▶ [TASK] In which lines of the data does the string "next" appear? Copy every one.

▶ [INPUT DATA]

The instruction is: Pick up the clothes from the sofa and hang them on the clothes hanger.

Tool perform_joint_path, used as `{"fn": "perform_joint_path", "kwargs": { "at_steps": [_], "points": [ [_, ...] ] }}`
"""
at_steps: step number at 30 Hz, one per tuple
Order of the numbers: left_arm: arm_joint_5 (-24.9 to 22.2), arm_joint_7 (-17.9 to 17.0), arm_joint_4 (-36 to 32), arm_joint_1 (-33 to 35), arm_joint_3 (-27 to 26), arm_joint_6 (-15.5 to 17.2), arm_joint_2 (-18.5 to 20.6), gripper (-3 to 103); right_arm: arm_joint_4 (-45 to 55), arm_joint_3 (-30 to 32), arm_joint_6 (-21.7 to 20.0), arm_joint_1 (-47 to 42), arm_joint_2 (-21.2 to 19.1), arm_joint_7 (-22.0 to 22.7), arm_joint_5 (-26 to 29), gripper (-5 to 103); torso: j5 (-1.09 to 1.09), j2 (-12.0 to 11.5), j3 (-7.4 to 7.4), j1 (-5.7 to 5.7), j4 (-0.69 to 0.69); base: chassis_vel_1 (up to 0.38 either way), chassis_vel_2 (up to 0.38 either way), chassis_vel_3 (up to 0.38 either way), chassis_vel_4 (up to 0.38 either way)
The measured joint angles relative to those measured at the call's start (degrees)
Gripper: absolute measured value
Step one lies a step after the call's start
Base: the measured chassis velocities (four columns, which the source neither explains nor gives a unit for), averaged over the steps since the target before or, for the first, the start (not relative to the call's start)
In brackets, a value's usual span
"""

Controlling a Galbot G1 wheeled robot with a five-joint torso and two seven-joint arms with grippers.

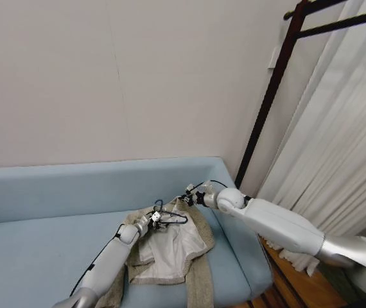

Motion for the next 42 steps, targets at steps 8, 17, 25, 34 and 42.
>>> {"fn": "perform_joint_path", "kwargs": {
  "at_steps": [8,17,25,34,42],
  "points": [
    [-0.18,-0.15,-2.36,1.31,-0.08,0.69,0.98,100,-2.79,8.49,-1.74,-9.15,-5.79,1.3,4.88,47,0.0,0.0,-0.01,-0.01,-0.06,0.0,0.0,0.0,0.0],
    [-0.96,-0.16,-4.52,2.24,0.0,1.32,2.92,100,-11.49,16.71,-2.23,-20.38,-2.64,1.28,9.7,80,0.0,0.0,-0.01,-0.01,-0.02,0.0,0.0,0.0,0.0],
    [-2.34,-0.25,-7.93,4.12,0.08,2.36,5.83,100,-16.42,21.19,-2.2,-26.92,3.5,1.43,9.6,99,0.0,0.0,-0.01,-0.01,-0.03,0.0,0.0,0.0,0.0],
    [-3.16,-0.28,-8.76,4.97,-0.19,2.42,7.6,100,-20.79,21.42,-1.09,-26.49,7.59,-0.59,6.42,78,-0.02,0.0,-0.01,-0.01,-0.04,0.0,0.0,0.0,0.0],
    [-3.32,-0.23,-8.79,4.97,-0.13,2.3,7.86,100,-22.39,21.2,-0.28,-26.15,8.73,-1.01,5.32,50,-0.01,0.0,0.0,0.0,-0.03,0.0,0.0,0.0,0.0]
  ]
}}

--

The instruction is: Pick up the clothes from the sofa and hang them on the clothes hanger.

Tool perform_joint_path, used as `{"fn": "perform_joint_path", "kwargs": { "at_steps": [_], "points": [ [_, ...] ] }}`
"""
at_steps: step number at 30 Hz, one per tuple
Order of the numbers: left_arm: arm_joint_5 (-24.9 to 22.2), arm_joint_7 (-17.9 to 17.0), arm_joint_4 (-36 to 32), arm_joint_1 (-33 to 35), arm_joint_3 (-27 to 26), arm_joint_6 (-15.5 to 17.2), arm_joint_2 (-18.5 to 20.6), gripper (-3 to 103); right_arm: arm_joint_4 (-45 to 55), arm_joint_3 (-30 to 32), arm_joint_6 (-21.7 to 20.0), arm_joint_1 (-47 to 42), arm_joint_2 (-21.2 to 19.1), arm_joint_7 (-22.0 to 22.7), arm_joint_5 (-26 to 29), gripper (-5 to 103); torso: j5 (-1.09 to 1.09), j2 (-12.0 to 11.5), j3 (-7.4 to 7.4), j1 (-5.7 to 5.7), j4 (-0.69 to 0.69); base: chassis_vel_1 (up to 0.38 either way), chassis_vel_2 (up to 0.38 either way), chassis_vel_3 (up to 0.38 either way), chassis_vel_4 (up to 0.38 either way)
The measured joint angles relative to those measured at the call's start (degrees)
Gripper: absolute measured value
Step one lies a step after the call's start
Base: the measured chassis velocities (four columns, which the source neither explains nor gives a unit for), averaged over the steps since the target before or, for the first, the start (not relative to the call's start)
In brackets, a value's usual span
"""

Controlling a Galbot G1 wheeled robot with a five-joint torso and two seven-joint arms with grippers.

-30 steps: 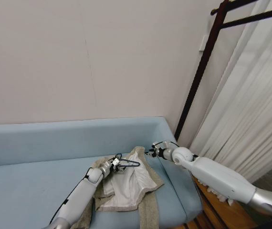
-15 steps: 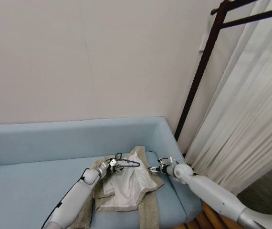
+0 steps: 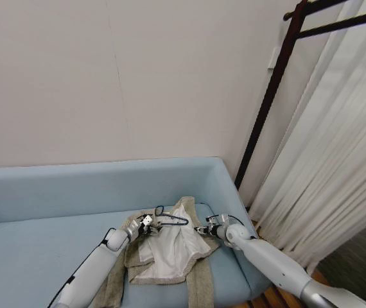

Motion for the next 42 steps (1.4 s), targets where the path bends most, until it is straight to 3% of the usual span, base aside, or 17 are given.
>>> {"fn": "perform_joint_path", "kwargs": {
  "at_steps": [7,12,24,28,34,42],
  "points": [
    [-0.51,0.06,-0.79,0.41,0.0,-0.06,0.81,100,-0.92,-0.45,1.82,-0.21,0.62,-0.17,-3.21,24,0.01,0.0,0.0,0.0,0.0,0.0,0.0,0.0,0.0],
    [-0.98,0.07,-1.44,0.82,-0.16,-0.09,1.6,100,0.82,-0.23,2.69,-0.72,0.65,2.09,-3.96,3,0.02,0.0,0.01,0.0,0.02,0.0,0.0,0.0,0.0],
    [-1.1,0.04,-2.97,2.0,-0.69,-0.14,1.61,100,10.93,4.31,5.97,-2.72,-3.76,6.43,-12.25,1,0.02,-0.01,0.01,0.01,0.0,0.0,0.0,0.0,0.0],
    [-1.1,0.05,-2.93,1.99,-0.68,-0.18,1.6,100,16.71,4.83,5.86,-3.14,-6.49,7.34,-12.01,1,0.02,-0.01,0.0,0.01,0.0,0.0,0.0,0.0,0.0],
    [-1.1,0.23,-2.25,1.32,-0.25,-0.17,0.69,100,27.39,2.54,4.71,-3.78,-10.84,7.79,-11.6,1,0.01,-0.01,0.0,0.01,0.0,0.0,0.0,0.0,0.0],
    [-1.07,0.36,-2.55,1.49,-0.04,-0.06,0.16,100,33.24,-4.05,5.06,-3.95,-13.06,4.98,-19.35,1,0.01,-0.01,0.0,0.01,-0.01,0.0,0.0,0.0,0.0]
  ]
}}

▶ [EXERCISE OUTPUT]
Motion for the next 42 steps, targets at steps 8, 17, 25, 34 and 42.
Motion for the next 42 steps (1.4 s), targets where the path bends most, until it is straight to 3% of the usual span, base aside, or 17 are given.

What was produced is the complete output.